> **YOUR INSTRUCTIONS**
Transcribe the listing below only from the line with "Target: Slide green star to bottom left" up to and including the line with "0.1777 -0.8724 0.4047".

== Segment start ==

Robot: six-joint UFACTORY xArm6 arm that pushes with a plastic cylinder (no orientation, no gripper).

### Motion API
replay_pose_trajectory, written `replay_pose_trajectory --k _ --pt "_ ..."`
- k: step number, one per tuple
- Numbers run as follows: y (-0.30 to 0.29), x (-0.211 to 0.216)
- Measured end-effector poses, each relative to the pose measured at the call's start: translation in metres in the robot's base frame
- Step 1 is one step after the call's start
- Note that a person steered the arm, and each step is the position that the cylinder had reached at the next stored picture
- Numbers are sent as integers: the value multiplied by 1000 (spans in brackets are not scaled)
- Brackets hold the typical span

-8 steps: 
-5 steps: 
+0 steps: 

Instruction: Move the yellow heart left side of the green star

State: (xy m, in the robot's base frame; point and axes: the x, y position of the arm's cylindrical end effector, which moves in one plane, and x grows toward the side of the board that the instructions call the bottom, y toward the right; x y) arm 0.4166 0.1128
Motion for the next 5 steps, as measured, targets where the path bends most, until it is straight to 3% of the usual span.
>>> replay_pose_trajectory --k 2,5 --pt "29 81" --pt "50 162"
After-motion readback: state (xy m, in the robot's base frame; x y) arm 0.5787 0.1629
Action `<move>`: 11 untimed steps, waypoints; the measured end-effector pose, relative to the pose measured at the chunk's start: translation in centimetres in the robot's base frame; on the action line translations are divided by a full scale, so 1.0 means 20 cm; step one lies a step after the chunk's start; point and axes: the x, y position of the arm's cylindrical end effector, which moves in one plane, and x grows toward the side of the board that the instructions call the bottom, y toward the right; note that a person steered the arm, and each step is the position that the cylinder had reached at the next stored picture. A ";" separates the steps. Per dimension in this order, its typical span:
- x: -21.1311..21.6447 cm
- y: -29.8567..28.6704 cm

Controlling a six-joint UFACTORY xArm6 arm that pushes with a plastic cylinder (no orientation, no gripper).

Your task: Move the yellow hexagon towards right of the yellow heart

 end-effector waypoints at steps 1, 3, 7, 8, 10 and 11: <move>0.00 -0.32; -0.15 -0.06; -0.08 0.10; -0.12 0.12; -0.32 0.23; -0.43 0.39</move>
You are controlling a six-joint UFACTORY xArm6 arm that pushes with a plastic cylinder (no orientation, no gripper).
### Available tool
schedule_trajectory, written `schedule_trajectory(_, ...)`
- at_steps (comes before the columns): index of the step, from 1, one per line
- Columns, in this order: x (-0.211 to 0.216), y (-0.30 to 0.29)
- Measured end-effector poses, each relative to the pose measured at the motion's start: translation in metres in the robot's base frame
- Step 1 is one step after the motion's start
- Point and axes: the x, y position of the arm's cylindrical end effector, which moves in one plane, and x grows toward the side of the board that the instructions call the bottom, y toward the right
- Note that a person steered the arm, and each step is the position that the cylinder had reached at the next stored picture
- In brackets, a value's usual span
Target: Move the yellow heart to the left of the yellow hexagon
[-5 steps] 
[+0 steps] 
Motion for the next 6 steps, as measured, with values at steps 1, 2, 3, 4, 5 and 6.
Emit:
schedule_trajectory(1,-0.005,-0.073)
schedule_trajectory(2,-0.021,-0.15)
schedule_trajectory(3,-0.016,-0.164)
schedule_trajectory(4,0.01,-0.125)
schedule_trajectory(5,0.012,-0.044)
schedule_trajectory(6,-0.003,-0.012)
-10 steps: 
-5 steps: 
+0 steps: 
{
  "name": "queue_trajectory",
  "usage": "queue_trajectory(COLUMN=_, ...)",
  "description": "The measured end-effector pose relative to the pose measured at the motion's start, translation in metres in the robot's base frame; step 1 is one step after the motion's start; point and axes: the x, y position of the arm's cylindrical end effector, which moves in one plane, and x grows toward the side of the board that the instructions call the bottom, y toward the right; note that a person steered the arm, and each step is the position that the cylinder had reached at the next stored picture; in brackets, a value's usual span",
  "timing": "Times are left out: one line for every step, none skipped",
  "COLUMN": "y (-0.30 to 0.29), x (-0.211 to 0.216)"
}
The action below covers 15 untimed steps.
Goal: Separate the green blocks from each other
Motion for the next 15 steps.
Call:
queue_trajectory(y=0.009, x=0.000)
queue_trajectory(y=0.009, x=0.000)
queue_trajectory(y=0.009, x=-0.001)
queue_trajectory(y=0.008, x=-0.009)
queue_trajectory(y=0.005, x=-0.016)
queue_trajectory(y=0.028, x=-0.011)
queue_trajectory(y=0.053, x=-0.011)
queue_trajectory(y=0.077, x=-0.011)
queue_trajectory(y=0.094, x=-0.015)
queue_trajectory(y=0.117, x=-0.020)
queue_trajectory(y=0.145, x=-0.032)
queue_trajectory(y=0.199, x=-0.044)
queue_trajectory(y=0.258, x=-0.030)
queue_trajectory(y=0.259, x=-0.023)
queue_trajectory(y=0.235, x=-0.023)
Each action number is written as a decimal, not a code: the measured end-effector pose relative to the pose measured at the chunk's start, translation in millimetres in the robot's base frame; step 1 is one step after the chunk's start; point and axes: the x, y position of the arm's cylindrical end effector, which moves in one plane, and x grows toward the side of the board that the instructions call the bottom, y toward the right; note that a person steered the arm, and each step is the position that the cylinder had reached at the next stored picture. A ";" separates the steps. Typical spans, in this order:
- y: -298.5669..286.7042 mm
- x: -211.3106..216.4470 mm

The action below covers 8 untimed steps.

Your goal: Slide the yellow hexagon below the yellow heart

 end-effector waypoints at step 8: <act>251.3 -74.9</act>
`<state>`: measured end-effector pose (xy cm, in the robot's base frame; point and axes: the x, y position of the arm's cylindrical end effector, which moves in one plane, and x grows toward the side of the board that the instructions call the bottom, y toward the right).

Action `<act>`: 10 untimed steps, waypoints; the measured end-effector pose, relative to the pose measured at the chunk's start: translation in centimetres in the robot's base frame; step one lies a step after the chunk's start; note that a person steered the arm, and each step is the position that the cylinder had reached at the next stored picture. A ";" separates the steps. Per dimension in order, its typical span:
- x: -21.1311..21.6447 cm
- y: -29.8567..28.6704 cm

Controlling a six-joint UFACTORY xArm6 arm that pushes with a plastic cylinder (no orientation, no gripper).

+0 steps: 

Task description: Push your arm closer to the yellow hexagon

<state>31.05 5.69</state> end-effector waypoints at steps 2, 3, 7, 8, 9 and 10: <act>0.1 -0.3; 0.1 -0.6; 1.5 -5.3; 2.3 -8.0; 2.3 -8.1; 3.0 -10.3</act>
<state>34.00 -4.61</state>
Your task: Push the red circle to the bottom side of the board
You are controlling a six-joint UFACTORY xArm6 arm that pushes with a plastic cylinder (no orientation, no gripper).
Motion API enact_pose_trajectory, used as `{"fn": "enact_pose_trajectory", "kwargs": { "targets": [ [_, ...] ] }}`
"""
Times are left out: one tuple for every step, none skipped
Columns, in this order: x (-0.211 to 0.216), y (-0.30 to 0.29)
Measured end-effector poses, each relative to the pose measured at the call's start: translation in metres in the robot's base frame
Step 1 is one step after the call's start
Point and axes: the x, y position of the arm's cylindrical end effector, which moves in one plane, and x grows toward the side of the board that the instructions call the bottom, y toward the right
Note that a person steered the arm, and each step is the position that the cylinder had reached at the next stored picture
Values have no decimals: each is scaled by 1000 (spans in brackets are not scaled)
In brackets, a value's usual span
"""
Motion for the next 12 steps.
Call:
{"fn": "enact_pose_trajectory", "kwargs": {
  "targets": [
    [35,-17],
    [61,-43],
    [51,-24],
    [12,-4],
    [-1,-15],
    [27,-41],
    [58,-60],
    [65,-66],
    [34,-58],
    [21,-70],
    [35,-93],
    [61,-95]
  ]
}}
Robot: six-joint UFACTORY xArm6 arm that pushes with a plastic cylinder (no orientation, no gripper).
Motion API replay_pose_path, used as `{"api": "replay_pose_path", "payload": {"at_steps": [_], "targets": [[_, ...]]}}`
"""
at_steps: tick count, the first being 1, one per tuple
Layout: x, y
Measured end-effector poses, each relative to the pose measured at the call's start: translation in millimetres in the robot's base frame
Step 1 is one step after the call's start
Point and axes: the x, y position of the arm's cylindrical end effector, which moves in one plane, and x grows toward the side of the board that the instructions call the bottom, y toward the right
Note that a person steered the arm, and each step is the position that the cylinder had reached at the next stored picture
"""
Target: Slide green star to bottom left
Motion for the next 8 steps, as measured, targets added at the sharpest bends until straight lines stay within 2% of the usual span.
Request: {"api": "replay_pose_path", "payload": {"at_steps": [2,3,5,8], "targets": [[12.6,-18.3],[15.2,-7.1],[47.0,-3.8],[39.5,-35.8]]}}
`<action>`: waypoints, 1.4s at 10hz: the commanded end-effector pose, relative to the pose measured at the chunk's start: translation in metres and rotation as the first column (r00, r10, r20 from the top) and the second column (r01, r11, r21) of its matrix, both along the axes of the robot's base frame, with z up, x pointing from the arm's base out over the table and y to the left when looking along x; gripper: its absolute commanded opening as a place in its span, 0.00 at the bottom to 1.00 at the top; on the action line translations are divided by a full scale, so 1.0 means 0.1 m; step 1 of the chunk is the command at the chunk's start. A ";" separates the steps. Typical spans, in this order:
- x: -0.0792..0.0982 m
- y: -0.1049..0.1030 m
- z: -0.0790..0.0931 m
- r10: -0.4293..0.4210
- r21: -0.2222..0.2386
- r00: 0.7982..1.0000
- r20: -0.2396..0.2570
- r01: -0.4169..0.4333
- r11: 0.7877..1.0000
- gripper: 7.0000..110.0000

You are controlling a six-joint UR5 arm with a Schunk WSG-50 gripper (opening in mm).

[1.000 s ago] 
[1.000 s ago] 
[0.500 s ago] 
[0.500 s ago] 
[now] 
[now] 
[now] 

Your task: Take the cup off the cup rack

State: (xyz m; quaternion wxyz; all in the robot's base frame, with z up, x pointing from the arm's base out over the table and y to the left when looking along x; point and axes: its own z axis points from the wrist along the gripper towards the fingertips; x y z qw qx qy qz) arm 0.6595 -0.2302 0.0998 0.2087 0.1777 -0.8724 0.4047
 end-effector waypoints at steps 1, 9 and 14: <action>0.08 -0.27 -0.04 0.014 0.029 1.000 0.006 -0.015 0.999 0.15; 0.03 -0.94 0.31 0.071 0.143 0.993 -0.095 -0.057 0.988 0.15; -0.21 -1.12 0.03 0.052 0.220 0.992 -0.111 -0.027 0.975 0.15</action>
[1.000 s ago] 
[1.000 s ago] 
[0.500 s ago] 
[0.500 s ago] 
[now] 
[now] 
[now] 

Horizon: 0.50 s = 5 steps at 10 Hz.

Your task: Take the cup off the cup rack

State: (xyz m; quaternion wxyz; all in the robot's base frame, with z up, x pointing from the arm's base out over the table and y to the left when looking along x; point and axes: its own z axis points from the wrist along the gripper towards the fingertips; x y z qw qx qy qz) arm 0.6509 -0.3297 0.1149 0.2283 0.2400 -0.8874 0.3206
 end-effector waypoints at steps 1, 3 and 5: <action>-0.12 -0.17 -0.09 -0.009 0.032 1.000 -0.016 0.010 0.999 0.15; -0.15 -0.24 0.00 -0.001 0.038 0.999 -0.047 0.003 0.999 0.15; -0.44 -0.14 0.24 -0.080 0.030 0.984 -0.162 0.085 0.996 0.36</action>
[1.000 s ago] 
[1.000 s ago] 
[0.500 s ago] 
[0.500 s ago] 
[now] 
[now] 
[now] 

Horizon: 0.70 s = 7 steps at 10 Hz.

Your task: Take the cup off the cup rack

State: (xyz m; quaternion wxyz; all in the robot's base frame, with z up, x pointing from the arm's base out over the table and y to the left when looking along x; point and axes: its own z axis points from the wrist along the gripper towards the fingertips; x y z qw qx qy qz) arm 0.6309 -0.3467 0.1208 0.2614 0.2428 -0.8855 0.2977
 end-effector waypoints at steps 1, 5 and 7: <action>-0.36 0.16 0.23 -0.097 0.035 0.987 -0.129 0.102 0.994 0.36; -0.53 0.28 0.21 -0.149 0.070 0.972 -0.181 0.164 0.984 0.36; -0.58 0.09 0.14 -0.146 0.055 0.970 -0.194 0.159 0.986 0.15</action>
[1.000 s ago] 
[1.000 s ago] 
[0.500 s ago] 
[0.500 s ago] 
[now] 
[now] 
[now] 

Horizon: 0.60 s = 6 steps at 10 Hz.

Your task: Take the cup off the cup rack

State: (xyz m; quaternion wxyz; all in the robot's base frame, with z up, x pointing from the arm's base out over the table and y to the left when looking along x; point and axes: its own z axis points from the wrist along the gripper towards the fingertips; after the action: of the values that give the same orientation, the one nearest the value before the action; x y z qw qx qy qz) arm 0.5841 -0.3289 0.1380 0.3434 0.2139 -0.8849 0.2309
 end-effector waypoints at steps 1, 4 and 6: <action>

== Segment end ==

> **ANSWER FOR THE TASK**
Target: Slide green star to bottom left
Motion for the next 8 steps, as measured, targets added at the sharpest bends until straight lines stay within 2% of the usual span.
Request: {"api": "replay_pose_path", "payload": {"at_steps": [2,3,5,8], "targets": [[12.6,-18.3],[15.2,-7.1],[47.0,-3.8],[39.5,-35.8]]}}
`<action>`: waypoints, 1.4s at 10hz: the commanded end-effector pose, relative to the pose measured at the chunk's start: translation in metres and rotation as the first column (r00, r10, r20 from the top) and the second column (r01, r11, r21) of its matrix, both along the axes of the robot's base frame, with z up, x pointing from the arm's base out over the table and y to the left when looking along x; gripper: its absolute commanded opening as a place in its span, 0.00 at the bottom to 1.00 at the top; on the action line translations are divided by a full scale, so 1.0 means 0.1 m; step 1 of the chunk is the command at the chunk's start. A ";" separates the steps. Typical spans, in this order:
- x: -0.0792..0.0982 m
- y: -0.1049..0.1030 m
- z: -0.0790..0.0931 m
- r10: -0.4293..0.4210
- r21: -0.2222..0.2386
- r00: 0.7982..1.0000
- r20: -0.2396..0.2570
- r01: -0.4169..0.4333
- r11: 0.7877..1.0000
- gripper: 7.0000..110.0000

You are controlling a six-joint UR5 arm with a Schunk WSG-50 gripper (opening in mm).

[1.000 s ago] 
[1.000 s ago] 
[0.500 s ago] 
[0.500 s ago] 
[now] 
[now] 
[now] 

Your task: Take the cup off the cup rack

State: (xyz m; quaternion wxyz; all in the robot's base frame, with z up, x pointing from the arm's base out over the table and y to the left when looking along x; point and axes: its own z axis points from the wrist along the gripper towards the fingertips; x y z qw qx qy qz) arm 0.6595 -0.2302 0.0998 0.2087 0.1777 -0.8724 0.4047

With this, the exercise is done.